MELISSA Day, 35, is a cosmetic acupuncturist and complementary therapist and lives in Suffolk. She was two months old when she was adopted from a convent in Sri Lanka by her British parents.
Melissa finally met her family after 25 years and felt full of love for her birth mother, Vijayalakshmi. She has returned there three times and is helping them even if she is thousands of miles apart.
“Heart pounding, I opened the email. It was a photo of a woman with brown eyes like mine: my biological mother. Staring at her, I finally felt as if I belonged in this world. I was two months old in 1985 when I was adopted from a convent in Sri Lanka by my British parents.
Growing up, I was aware I was adopted, but felt so grateful for my life. Still, I longed to know my birth mother. All I had was one photo of us, her date of birth and first name – Vijayalakshmi. I wondered why she’d given me up and if I had siblings.
Aged six, I vowed to one day find them all. I left home when I was 18 and began working as a receptionist in Ipswich. I dreamed of finding my family, but I’d never been back to Sri Lanka and didn’t know where to begin. In October 2009, when I was 24, my friend Ashan offered to help, as he was going to visit his cousin in Colombo.
Five days after he arrived, I received a life-changing phone call. He’d tracked down my mum, now 61, two brothers Ashok, 29, and Arun, 26, my grandmother Cinnama, 80, and 15 family members. A maid working in Ashan’s cousin’s house knew a woman with my mother’s name.
That woman turned out not to be her, but she actually knew my grandmother, who had lived and worked on the same tea plantation all these years. Through her, he found my mum, who was working in a factory. She had a copy of the same photo I’d cherished.
Ashan emailed me pictures of my family – Mum had the same bone structure as me, while my grandmother had blue eyes and my brothers had my smile. I couldn’t speak my family’s native Tamil, but my mother spoke some Sinhalese, the same as Ashan’s cousin Hasith, so they arranged with her for me to visit.
It felt like something I should do alone, so after landing in Colombo, I went to Ashan’s family home to meet my birth mother. She was tiny at 5ft 2in, with size- two feet, like me. Hasith translated as my mother explained she’d let me go when she was 26 because of poverty – her take-home wage was extremely low.
There was no running water and limited access to healthcare. She hadn’t been able to get an education as her family couldn’t afford to send her to school. The conditions are the same today and although there is now access to education, the majority of teachers in tea estate schools are unqualified.
She explained my dad had left her when she got pregnant, and as unmarried mothers are shunned, my grandma had persuaded her to have me adopted. My dad returned after I was born and they married, going on to have my brothers. I felt full of love for her as I finally understood.

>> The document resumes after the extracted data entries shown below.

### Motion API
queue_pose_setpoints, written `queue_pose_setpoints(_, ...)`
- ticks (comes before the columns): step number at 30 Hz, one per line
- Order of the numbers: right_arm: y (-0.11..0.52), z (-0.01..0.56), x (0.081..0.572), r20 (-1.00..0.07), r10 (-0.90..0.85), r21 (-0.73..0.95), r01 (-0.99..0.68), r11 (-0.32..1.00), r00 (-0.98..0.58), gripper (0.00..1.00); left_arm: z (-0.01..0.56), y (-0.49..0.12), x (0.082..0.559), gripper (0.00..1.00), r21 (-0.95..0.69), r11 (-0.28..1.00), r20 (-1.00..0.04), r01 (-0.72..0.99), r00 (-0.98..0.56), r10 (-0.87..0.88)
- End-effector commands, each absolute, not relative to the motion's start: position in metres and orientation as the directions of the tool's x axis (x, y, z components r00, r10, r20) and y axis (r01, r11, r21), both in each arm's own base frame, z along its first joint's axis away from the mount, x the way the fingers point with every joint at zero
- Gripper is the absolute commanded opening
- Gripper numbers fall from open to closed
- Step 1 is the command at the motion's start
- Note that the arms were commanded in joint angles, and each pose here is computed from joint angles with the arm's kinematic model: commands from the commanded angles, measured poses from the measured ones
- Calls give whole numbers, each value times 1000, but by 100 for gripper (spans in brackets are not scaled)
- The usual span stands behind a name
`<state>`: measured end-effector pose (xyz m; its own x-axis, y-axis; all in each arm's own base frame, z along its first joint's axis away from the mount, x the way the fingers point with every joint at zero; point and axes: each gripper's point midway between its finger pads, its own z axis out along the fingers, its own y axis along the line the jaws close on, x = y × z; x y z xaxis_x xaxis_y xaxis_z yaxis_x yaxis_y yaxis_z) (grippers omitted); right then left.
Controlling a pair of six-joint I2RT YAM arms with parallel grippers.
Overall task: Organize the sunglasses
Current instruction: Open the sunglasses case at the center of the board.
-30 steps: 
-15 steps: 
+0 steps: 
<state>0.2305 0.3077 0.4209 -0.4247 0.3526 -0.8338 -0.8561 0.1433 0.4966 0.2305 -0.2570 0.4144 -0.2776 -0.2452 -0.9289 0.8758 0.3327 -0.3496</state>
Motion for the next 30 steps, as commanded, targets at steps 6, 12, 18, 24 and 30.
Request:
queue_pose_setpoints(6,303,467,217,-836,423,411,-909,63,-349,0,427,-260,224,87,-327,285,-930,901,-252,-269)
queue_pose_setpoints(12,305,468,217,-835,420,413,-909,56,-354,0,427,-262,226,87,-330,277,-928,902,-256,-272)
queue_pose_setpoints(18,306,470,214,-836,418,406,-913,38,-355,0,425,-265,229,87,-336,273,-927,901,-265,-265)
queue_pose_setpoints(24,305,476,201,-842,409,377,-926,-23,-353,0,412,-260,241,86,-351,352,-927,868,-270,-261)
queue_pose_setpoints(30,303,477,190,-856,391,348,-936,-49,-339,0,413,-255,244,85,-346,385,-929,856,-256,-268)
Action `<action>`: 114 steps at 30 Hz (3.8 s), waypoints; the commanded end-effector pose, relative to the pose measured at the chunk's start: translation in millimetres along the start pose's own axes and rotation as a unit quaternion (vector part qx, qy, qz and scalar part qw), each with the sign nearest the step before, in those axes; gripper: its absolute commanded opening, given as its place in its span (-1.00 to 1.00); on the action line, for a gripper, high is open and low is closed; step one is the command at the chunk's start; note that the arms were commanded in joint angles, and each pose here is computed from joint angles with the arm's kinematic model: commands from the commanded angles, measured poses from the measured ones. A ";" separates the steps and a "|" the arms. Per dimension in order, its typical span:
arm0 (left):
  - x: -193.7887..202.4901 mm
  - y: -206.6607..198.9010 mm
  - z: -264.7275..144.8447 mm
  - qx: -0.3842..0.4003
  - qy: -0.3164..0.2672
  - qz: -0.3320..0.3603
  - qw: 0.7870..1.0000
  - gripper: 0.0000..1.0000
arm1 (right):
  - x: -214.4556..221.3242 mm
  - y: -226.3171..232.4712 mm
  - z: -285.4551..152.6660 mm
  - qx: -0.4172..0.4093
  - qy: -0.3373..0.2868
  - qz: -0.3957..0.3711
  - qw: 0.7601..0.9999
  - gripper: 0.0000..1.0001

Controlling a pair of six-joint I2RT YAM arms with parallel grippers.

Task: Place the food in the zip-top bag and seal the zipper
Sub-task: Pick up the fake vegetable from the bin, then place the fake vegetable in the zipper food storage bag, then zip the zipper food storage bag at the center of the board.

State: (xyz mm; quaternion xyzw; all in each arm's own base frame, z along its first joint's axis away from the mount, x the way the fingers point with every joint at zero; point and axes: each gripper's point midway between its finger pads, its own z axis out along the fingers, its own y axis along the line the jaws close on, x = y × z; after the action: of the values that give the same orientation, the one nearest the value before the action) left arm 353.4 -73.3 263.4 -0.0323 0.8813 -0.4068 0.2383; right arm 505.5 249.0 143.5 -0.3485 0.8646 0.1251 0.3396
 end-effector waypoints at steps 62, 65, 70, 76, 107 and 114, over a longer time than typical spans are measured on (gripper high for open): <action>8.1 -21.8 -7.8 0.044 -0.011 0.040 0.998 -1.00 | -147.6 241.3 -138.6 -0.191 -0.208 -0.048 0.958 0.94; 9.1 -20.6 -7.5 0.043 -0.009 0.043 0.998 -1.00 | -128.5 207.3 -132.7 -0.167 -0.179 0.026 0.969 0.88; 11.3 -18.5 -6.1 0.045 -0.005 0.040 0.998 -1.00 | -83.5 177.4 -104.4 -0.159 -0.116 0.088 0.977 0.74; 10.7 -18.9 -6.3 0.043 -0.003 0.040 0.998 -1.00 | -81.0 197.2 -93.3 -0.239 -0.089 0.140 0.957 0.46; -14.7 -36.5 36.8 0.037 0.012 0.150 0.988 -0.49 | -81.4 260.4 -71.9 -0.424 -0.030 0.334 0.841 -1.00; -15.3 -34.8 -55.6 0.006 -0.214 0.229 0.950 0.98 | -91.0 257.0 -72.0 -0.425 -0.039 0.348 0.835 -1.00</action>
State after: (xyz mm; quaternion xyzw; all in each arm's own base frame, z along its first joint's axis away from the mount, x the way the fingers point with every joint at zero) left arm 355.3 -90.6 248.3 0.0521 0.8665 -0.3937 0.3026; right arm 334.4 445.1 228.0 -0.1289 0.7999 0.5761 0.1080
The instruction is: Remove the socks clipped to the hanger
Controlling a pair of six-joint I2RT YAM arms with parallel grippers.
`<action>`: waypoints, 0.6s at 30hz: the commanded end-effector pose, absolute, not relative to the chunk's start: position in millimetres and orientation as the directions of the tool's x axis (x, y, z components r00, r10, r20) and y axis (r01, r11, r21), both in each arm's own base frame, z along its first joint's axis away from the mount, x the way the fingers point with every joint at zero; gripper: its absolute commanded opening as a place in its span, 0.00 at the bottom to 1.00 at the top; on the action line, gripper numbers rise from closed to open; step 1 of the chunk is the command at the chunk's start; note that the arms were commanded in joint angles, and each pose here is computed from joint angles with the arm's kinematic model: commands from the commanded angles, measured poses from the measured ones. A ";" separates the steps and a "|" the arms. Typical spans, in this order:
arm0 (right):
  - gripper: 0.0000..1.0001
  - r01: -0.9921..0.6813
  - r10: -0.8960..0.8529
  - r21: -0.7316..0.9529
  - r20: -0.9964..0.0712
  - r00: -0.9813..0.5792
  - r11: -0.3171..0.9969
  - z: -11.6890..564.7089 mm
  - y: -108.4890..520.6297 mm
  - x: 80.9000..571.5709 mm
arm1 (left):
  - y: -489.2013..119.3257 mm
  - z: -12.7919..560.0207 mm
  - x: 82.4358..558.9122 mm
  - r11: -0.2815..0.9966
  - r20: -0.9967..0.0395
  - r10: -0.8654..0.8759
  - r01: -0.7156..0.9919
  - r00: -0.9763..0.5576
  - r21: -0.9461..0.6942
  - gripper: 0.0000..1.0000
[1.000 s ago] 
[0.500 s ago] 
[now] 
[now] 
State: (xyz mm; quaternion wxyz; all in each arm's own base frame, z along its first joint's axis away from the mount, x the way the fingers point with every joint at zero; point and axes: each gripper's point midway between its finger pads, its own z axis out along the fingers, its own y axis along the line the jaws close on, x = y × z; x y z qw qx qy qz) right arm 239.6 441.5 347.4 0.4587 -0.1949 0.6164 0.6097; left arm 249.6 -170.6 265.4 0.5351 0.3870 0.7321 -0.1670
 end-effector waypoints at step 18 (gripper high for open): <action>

The next day, I met the rest of my family. I found out that my alcoholic father, Uvindu, had killed himself in 1992. I felt grief that I would never meet him and sad that my family had been left in hardship. As I arrived, a crowd from the community gathered.
I started crying, so my grandmother took me to her home where she sang me a Hindi lullaby to calm me down, before the rest of the household performed a ritual to accept me, carrying a flame and pressing cool ash between my eyebrows.
Over the next two weeks, I met my dad’s extended family, and bought clothes and shoes for my mum and brothers.
Back home, I told my adoptive parents and they were happy for me. I researched charities that support the Tamil tea plantations and in January 2010 found the Tea Leaf Trust, which teaches English and mental healthcare to young people in plantation communities. It offered places on its programme to my brothers.
I began campaigning and via my business started selling tea from a Sri Lankan Direct Trade plantation that has good living and working standards. I donate profits to my family’s community, raising more than £60,000. During the Covid- 19 pandemic, the Tea Leaf Trust has delivered 700 care packages to the community, including my family’s plantation.
I’ve been back three times, and if it wasn’t for lockdown I’d be there now for my youngest brother’s wedding. Though I’ve learned some Tamil, there’s still a language barrier, so often when I call we sing to each other. I miss my family, but I take comfort in helping them even from thousands of miles away.”
- 3,570 children were adopted in the UK in 2019.
- 40% of adopted children are of a different race or culture than one or both their adoptive parents.